また、昨今では積層セラミックコンデンサの弱点であるDCバイアスや温度によって容量が変化する、といった点を克服したものも登場しており、フィルムコンデンサではカバーできない100pF以下の使途に使えるものも出てきました。


DVASでは、出来るだけ新しい高性能なデバイスを中心に選定しています。そしてそれらは汎用的なパーツであり、決してある使途のために特別に開発されたものではありません。かつてオーディオ全盛時代に日本メーカの上級モデルでは特注パーツ競争のような感じで、次々と超高性能をうたったパーツが登場しました。しかし、それらは時間のふるいを経て、現在では入手することが出来ず、メンテも容易ではありません。対して、例えばハイエンドの先駆けとして登場したマークレビンソンのLNP2などは、そういう特注パーツを使っていません。産業用の高信頼性パーツで構成されています。例えば、スペクトロールのS100というボリュームなどは今でも新品を調達することができるし、劣化するケミコン類もほとんど同じ系統の新品を入手することができます。モジュールだけは新規調達はできませんが、これとて、最近は修理できるようになりました。つまり、ある瞬間のプレミアム感を演出する特注パーツではなく、十分な信頼性を有した長期安定供給可能なパーツを選択することが、結局、その製品を長く愛用してもらえることになるとDVASは考えています。ネルソンパスもそういうデバイス選定をする設計者として尊敬しています。


半導体も全く同じです。とはいえ、この点については昨今の状況は異常とも思えるもので、まさか枯渇すると思わないようなパーツが入手できなくなったりしています。最初からある程度の数量を確保しておけば良いのかもしれませんが、資金や在庫管理などの問題もあり、簡単にはいきません。このあたりはちょっと厳しい状況が続きそうです。


AC100VまわりのパーツはPSE認証をクリアするため、UL規格品やJIS規格品を使います。チャイナ製の無印品であれば、同じような仕様でも規格取得品の1/10程度のコストで調達できますが、ここは何よりも信頼性重視です。
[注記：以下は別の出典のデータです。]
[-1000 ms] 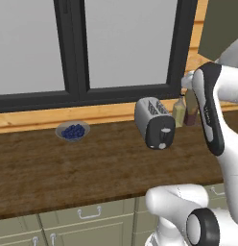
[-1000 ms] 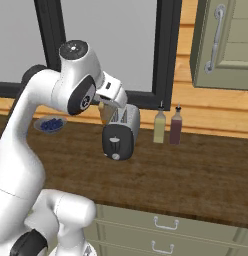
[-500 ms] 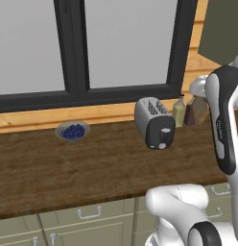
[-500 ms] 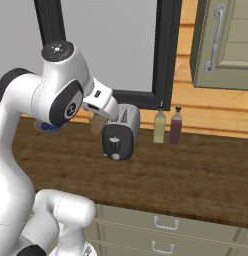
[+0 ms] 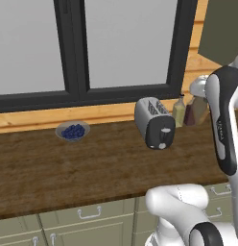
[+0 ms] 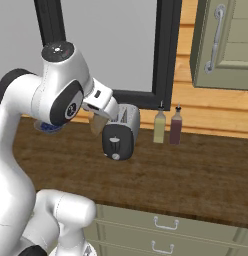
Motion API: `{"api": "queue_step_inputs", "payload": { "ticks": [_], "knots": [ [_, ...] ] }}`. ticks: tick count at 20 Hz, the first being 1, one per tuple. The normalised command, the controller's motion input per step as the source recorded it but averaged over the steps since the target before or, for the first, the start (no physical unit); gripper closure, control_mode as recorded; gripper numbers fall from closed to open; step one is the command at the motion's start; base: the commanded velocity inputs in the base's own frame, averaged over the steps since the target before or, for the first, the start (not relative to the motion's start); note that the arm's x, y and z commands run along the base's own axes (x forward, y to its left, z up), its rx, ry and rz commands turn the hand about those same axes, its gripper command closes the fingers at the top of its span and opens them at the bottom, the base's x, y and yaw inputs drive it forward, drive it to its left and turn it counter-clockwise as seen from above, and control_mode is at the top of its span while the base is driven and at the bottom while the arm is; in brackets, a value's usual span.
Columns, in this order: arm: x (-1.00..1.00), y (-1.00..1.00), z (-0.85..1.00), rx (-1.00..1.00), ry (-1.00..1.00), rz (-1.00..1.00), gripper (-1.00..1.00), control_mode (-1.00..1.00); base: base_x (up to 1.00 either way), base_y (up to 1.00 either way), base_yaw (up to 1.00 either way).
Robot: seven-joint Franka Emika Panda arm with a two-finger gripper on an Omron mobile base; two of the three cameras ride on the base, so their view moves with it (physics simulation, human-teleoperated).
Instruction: Start the toaster. Once the lever pops up, take the bread to the plate on the dining counter.
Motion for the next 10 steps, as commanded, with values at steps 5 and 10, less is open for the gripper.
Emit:
{"api": "queue_step_inputs", "payload": {
  "ticks": [5, 10],
  "knots": [
    [-0.03, 0.0, 0.0, 0.0, 0.0, 0.0, 1.0, 1.0, -0.21, 0.02, 0.02],
    [0.0, 0.0, 0.0, 0.0, 0.0, 0.0, 1.0, 1.0, -0.43, 0.2, 0.47]
  ]
}}
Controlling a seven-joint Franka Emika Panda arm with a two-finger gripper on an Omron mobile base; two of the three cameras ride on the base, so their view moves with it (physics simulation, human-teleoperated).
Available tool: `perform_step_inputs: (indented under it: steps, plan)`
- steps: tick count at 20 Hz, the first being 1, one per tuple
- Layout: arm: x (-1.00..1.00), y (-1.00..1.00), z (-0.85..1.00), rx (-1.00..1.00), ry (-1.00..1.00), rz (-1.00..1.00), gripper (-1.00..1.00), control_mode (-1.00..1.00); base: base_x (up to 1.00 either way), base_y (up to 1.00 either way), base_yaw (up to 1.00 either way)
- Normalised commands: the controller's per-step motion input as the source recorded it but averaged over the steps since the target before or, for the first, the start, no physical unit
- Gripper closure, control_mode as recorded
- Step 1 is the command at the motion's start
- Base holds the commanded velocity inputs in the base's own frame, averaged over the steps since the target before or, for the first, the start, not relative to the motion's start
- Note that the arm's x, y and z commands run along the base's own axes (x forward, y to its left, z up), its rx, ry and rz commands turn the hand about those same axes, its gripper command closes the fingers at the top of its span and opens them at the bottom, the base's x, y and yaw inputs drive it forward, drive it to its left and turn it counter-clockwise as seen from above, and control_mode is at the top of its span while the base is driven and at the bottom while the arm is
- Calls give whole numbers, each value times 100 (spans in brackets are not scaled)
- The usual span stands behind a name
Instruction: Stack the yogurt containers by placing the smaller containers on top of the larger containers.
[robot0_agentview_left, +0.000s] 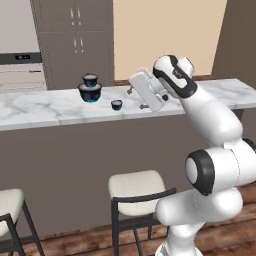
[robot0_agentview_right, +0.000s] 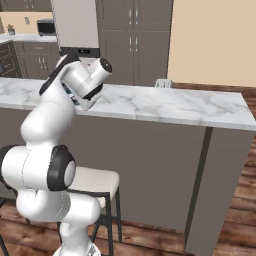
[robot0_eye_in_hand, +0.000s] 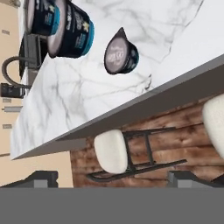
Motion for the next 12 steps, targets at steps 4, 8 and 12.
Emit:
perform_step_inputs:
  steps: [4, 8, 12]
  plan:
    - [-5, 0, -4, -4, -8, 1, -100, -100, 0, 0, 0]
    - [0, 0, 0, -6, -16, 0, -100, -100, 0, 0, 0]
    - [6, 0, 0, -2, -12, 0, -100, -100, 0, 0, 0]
IO端子も重要です。RCA端子はGND側の形状がハンダ付けしやすいこと、ねじ止め式で強固にパネルに固定できることなどの視点で選択しました。XLR出力端子はノイトリック一択です。これらは苦労なく選択できましたが、実はModel1で一番こだわったのはGND端子です。これも多種多様なものが出回っており、実際のハイエンド製品をみても、実に様々な形状のものが搭載されています。実際それらを使ってみて驚くのは恐ろしく使いにくい端子が多いことです。トーンアームやレコードプレーヤから出ているアース端子は、先端がUラグやYラグのものがほとんどで、しかも、サイズもまちまちです。それらを二本一緒に固定するケースも少なくありません。まず、GND端子が太すぎて4mm程度のYラグが入らないものが多数あります。金メッキされ、一見ゴージャスですが、つまみの部分の形状が悪く二本まとめて止めようとすると、きちんと力がはいらないものもあります。中には樹脂と金属部分の寸法が悪く、GNDケーブルの端子が金属部分に接触しないなんて信じられないものまでありました。Model1ではいわゆるジョンソンターミナルを搭載しています。パネルにしっかりと固定することができ、4mmのYラグも簡単に取り付けることができます。リアパネルから5mmほど浮いた位置でGND端子を接続できるため、二本の端子を固定する場合でも簡単に取り付けることができます。もちろん、バナナプラグも刺せる。そしてアンプ側はM3の圧着端子をしっかりと固定できる強度があります。ここがとても重要です。材質も真鍮にニッケルメッキをしただけのものですが、これ以上のGND端子はないと思っています。


ここまで読んでいただいて、「なんだ、結局DVASのデバイス選定って音を聴いてないではないか!」と思われたことでしょう。極論するならば、そのとおりです。でも、こうして選定したデバイスを使うことで、最終的な音を聴いたときに違和感のない、かくあるべしとという音になる。つまり、音ではない部分で選定したデバイスが、結局、自分の望む音を出してくれる。不思議ですが、モノを選ぶというのはそういうことなのかもしれません。